BY Nancy Scola | Monday, September 21 2009

We mentioned this down below, but it's worth devoting its own post to. In conjunction with chairman Julius Genachowski speech on net neutrality at Brookings this morning, the Federal Communications Commission launched a site dedicated to the open Internet, online at OpenInternet.gov.

The site is a dead ringer for many others in the Obama universe. A naval blue color scheme. Graceful gradient backgrounds. And blocky serif font buttons imploring you to do things like, "Watch the Chairman's Full Speech." And you might want to do that, because there isn't much else to do on OpenInternet.gov on this, launch day. Genachowski readily admits in a welcome video that the site is still in beta -- though it's striking to see the FCC, traditionally one of your more insular, impenetrable of government agencies, host a collaborative Join the Discussion online forum, here on the subject of the chairman's speech.

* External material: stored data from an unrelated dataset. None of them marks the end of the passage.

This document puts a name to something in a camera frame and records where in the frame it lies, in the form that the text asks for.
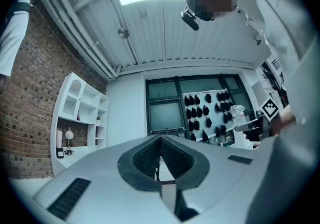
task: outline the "brick wall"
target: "brick wall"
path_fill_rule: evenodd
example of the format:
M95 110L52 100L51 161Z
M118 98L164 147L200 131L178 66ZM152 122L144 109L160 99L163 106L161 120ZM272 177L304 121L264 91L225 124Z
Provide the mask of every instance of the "brick wall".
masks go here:
M0 95L2 163L9 177L53 176L51 120L66 75L74 72L104 94L107 81L66 41L43 5L31 8L27 32L12 70ZM74 126L72 131L82 138L80 145L87 143L82 126Z

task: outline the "white wall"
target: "white wall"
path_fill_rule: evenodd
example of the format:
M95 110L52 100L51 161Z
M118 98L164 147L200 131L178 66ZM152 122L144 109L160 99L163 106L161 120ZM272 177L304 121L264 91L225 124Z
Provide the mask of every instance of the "white wall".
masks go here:
M257 70L242 69L242 72L239 73L239 77L243 82L243 85L250 98L252 107L256 112L256 110L259 108L259 105L251 86L259 81L260 73Z
M259 79L256 71L232 67L182 67L146 71L117 77L110 81L106 95L110 98L106 146L113 146L147 136L146 79L174 76L239 74L254 111L258 109L251 85Z
M107 147L146 136L144 94L145 85L140 73L119 76L109 82L106 90L110 98L106 126Z

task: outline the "small lamp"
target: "small lamp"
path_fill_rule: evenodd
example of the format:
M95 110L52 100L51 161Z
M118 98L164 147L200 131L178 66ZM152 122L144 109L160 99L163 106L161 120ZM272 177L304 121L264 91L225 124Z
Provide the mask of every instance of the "small lamp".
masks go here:
M73 135L74 135L74 134L73 134L73 132L71 131L71 128L69 128L69 130L67 130L66 133L65 133L65 137L66 137L66 139L68 140L68 149L65 150L65 152L64 152L66 155L73 155L73 152L74 152L74 151L70 149L70 144L69 144L69 140L70 140L70 139L73 139L73 137L74 137Z

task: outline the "round wall fixture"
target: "round wall fixture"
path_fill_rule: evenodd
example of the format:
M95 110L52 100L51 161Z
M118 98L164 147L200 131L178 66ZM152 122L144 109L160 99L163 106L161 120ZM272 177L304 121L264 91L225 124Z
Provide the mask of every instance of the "round wall fixture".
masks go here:
M128 29L125 29L125 28L120 28L118 30L118 35L122 38L122 39L126 39L130 36L130 32Z

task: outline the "ceiling pipe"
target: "ceiling pipe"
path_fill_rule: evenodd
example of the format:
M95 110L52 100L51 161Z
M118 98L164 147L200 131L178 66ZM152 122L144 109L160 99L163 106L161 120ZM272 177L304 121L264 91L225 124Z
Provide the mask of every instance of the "ceiling pipe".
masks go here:
M115 71L117 75L119 75L120 69L121 69L121 65L118 65L118 67L116 68L116 71Z
M70 19L67 17L66 13L64 12L64 10L62 9L61 5L59 4L58 0L51 0L54 4L54 6L57 8L58 13L60 14L62 20L65 22L65 24L68 26L68 28L70 29L70 31L72 32L72 34L75 36L75 38L77 39L77 41L81 44L81 46L85 49L87 47L86 42L83 40L83 38L81 37L81 35L79 34L79 32L76 30L76 28L74 27L73 23L70 21ZM112 75L108 69L103 65L103 63L100 61L99 58L96 57L96 55L94 54L94 52L89 48L86 50L87 53L92 57L92 59L96 62L96 64L102 69L102 71L108 76L109 79L112 79L114 77L114 75Z
M78 28L84 39L87 41L88 45L93 45L91 48L93 51L97 54L97 56L101 59L103 59L103 54L100 52L100 50L97 48L96 45L94 45L94 41L91 39L90 35L86 32L85 28L81 24L79 18L77 15L74 13L72 6L70 5L68 0L61 0L63 6L65 7L66 11L68 12L69 16L72 18L75 26ZM112 73L113 76L117 77L117 73L113 70L111 65L105 61L104 62L105 66L108 68L108 70Z
M106 73L101 69L100 66L97 65L96 62L94 62L89 56L88 54L85 53L84 50L82 50L82 46L79 44L79 42L77 41L77 39L75 38L75 36L70 33L70 31L66 28L64 22L62 22L61 18L58 16L58 14L56 13L56 11L54 10L53 6L51 5L49 0L42 0L44 5L46 6L46 8L48 7L48 9L50 9L49 11L51 11L53 13L53 16L56 18L56 24L57 26L62 30L63 33L65 33L65 36L70 40L70 42L72 44L74 44L74 47L77 49L77 51L80 53L80 55L82 55L82 57L88 62L91 63L92 66L94 66L96 68L96 71L107 81L111 80L109 76L106 75Z
M121 8L119 6L119 0L110 0L110 2L111 2L112 6L114 8L114 11L115 11L115 14L116 14L116 16L118 18L120 26L122 28L125 28L125 29L128 30L127 24L125 22L124 15L123 15L123 13L121 11ZM134 45L133 45L133 42L132 42L132 38L128 37L125 40L126 40L126 43L128 44L129 50L131 51L133 59L135 60L135 63L137 65L141 64L140 59L139 59L139 57L137 55L136 49L134 48Z

And actually, it still would be striking to see that, because as the chairman's office proceeds with carving out their little corner of the Internet with modern, interactive sites like Broadband.gov and OpenInternet.gov, the agency's official online presence languishes. (Why the two different new sites? Simply put, the former is dedicated to the question of how much Internet, and the latter to the question of what kind of Internet.) Consider for a moment that while the Open Internet site offers the public Genachowski's speech in HTML and video format, complemented with an online forum, the official agency FCC.gov site offers his address in what might pass for its own special sort of multimedia: Microsoft Word and Adobe Acrobat PDF. There are other signs that Genachowski's push on OpenInternet.gov is secondary to the main show. Since the FCC hasn't taken up matters of open Internet as a regulatory question, "comments and posts made on this site at this time," reads the Join the Discussion rules, "may not be included in the Commission's official record of its proceedings."

Clearly, bringing more Internet to the United States and preserving the openness that has made the Internet such a powerful force for change are chairman Genachowski's priorities. What's still an open question is whether he can win over the rest of the Federal Communications Commission as he aims to win over the country.